The ITS Security team, a division of Information Technology Services (ITS), serves as the primary content manager for the ITS-05 Standard for Security Awareness and Training at the University of Nebraska. ITS-05 outlines the following three general categories:
- NU Annual Information Security Fundamentals - Faculty/Staff Bridge course. The course provides required user level cybersecurity education for every faculty and staff employee.
- Supplemental Awareness Initiatives - Phishing Simulations.
- Role-Based Training - Development available upon request.
Additionally, ITS Security offers free, online, and optional cybersecurity training content for faculty, staff, and student workers through the Bridge Learning Management System.
Benefits & Features
All all University of Nebraska employees are required to complete the NU Annual Information Security Fundamentals - Faculty/Staff Bridge Course. The course emphasizes knowledge in the following areas:
- Understanding Security Policy
- Protecting Your Identity
- Protecting Your Endpoint
- Procuring Technology
- Contacting ITS Support
This important training will help you keep your computers, accounts, and data, secure.
Additional optional training courses available through the learning library include data protection and destruction, phishing, mobile device security, USB device safety, malware and ransomware, safe web browsing, PCI DSS, and other content. All training is maintained within the Bridge LMS education platform. You can access Bridge by clicking the "Access Training" link on this page.
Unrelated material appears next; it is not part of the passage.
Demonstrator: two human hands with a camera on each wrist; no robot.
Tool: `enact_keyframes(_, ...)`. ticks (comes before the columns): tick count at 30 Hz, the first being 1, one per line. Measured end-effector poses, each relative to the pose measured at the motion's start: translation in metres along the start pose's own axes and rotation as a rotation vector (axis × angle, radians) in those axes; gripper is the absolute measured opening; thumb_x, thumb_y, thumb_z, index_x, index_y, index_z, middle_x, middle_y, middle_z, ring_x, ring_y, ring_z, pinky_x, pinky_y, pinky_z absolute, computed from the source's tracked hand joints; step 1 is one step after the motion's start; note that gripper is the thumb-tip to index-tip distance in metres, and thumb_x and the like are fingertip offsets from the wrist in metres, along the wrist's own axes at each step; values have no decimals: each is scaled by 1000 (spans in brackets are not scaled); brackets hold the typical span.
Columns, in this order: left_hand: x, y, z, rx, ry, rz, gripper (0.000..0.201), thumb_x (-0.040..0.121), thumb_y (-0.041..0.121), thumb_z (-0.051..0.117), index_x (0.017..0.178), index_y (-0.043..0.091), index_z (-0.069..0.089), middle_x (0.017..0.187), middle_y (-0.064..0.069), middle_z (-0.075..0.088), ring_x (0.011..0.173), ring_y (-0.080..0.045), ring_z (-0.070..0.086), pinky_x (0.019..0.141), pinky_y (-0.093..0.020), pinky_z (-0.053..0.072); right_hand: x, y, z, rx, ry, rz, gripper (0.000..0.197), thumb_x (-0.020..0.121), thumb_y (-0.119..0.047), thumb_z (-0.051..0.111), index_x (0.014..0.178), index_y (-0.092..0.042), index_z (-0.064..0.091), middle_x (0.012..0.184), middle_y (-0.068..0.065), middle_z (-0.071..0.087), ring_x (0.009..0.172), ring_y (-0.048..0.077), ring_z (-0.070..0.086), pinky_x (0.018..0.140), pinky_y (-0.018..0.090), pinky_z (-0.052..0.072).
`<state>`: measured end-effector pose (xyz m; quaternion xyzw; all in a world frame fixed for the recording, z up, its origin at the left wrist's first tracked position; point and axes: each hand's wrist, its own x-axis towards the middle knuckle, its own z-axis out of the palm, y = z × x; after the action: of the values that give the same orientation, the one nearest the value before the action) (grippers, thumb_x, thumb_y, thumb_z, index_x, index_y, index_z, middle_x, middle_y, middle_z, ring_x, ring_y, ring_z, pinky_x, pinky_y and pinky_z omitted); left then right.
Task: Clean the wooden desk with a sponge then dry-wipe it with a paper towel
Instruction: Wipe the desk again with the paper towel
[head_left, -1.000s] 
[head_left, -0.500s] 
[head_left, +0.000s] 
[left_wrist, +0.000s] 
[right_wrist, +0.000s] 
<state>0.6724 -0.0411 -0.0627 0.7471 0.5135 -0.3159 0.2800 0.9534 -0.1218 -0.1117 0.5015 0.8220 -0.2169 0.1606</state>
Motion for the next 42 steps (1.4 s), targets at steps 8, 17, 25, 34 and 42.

The Security Awareness & Training Program established the following goals for user education:
- Executive Memorandum 16
- Incident reporting procedures
- Password usage and management
- Unknown email attachments
- Social engineering, phishing, and spoofed emails
- Mobile device security
- Physical security and visitor control
- Social media use
- Data classifications and safe handling
- Secure work areas and traveling tips
- Legal requirements and regulations
- Implications of non-compliance with security policies
- Recognizing and reporting of potential insider threats
NU's Supplemental Awareness Initiatives (commonly referred to as NU phishing campaigns) are designed to measure and accomplish three goals:
- Reduce Risk of Account Compromise
- Increase Reporting & User Awareness
- Improve the Human Element of Detection
All phishing campaigns are non-punitive and the data is anonymous. Campaigns target very broad populations by campus and are never individually targeted. Participants will receive immediate feedback for accurate detection or a supplemental training message for inaccurate detection and interaction.
The requirement to complete the NU Annual Information Security Fundamentals course applies to all faculty, staff, and student workers.
Supplemental Awareness Initiatives include all employees and active students of the university who have been granted an email address.
The following groups are excluded from supplemental awareness initiatives:
- University Alumni
- University Police Departments
- Husker Athletics
- NU Contractors / Third Party Service Providers
There is no charge for this service, which is considered a common-good service.